Please transcribe exactly, and only, the lines of the data below between the line holding "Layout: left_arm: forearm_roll" and the line holding "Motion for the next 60", inclusive.
* * * * * * * * *
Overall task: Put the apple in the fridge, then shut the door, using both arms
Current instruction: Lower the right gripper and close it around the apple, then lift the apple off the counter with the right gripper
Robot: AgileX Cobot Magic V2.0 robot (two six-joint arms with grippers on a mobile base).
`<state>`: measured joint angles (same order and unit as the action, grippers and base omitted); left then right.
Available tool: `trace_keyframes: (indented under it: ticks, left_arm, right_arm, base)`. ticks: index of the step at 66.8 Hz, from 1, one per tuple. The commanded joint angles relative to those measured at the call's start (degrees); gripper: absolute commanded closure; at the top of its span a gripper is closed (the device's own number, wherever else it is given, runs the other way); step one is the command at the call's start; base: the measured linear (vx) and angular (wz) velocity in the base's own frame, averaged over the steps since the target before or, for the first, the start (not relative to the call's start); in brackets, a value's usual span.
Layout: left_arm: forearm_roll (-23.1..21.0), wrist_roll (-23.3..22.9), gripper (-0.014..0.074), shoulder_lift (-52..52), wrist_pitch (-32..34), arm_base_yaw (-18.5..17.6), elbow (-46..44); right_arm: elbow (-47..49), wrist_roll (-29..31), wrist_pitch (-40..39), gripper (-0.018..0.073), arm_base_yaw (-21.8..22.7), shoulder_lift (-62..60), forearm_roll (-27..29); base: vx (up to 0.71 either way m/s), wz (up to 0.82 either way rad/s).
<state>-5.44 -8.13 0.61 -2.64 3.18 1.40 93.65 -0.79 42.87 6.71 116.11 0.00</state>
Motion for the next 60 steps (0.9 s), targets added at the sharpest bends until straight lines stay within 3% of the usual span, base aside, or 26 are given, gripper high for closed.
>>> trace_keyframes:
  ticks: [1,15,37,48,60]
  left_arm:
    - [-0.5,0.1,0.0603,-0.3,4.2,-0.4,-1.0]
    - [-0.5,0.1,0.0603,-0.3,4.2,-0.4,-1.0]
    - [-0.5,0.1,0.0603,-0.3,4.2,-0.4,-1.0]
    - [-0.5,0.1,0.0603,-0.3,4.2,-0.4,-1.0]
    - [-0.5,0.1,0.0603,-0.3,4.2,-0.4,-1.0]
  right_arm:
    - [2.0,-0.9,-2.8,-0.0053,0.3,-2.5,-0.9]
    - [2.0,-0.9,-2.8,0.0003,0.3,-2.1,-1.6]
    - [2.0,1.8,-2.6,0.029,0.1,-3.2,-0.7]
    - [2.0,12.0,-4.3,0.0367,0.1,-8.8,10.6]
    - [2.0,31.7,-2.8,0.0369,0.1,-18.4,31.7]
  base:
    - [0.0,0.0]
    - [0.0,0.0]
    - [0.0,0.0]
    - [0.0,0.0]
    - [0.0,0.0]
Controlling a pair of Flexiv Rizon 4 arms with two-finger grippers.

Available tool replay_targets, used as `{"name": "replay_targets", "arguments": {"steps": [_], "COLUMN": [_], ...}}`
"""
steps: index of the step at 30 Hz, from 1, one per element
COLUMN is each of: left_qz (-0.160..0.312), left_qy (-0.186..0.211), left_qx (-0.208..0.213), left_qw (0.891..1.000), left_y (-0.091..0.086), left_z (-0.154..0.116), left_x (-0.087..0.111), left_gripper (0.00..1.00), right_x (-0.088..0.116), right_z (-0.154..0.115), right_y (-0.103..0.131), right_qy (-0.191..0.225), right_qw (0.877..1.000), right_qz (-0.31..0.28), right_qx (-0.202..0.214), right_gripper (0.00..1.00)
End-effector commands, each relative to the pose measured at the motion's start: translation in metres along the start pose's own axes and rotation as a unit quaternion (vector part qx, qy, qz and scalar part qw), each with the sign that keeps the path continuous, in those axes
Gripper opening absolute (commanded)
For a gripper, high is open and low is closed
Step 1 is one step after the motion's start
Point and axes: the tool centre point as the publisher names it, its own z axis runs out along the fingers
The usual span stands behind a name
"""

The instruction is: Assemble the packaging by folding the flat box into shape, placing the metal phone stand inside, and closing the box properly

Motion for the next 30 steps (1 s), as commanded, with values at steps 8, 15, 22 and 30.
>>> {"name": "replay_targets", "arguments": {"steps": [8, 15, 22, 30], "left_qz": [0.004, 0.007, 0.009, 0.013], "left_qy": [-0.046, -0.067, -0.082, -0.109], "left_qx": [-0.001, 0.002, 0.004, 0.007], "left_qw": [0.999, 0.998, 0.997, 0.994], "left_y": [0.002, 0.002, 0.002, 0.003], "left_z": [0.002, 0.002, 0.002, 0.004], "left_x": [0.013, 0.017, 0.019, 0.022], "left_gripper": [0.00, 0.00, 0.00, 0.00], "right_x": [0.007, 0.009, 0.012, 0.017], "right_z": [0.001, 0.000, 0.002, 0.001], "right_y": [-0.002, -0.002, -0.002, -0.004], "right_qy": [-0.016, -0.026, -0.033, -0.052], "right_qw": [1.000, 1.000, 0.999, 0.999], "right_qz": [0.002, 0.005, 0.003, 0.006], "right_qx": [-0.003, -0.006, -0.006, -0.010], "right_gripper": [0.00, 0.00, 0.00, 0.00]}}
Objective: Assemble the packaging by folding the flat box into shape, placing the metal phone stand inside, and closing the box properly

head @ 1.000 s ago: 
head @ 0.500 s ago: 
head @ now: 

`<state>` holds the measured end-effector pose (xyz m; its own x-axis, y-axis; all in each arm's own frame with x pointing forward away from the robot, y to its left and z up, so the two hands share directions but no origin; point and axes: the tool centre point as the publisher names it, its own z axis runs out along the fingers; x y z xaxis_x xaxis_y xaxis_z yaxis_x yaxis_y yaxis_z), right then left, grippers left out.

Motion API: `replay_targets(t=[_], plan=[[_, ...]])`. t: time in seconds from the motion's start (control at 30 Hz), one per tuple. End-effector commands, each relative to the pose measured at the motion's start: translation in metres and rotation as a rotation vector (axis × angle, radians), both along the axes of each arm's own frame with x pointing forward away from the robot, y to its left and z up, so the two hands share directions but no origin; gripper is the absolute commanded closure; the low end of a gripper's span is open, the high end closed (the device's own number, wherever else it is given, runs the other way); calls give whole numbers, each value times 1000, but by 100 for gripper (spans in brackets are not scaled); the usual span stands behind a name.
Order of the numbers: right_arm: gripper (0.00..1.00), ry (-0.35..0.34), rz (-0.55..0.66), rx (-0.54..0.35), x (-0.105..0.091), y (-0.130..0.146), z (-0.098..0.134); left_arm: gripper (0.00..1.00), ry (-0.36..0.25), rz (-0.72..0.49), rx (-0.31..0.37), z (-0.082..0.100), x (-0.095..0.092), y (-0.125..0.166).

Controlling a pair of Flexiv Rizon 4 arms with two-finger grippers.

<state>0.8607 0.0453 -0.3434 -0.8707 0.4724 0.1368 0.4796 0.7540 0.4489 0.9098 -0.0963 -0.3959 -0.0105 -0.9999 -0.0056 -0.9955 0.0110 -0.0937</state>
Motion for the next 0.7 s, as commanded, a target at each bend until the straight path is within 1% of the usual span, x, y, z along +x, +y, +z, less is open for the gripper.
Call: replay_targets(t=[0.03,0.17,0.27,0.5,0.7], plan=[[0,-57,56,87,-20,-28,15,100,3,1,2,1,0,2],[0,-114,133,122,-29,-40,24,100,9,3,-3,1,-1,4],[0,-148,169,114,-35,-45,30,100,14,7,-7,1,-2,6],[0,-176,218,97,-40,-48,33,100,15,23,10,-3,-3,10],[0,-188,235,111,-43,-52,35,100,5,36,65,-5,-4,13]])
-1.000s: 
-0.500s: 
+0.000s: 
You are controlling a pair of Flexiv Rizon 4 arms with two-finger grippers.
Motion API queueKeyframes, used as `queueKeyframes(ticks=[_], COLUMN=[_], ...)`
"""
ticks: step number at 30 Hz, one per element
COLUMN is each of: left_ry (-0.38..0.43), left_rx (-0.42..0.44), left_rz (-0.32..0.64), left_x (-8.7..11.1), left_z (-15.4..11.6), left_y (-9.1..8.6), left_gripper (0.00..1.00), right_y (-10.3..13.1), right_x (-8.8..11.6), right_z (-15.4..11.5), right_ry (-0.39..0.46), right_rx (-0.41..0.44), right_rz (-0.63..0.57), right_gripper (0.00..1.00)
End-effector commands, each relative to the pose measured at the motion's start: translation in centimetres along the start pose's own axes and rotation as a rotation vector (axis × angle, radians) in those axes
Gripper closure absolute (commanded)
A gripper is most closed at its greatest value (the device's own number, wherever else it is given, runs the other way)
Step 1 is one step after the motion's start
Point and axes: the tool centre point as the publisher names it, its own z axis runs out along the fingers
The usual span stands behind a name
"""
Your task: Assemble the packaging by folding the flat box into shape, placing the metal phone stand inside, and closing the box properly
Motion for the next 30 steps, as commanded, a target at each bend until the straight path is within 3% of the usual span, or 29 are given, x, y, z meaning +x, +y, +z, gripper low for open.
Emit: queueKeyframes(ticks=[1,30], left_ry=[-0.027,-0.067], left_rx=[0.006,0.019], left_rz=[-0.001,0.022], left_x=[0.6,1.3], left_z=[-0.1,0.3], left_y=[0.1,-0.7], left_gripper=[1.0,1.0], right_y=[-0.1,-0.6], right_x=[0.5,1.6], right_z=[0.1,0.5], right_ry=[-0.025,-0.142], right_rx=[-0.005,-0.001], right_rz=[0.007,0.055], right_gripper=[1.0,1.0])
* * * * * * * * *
## Response
Layout: left_arm: forearm_roll (-23.1..21.0), wrist_roll (-23.3..22.9), gripper (-0.014..0.074), shoulder_lift (-52..52), wrist_pitch (-32..34), arm_base_yaw (-18.5..17.6), elbow (-46..44); right_arm: elbow (-47..49), wrist_roll (-29..31), wrist_pitch (-40..39), gripper (-0.018..0.073), arm_base_yaw (-21.8..22.7), shoulder_lift (-62..60), forearm_roll (-27..29); base: vx (up to 0.71 either way m/s), wz (up to 0.82 either way rad/s).
<state>-5.44 -8.13 0.61 -2.64 3.18 1.40 93.65 -0.79 42.87 6.71 116.11 0.00</state>
Motion for the next 60 steps (0.9 s), targets added at the sharpest bends until straight lines stay within 3% of the usual span, base aside, or 26 are given, gripper high for closed.

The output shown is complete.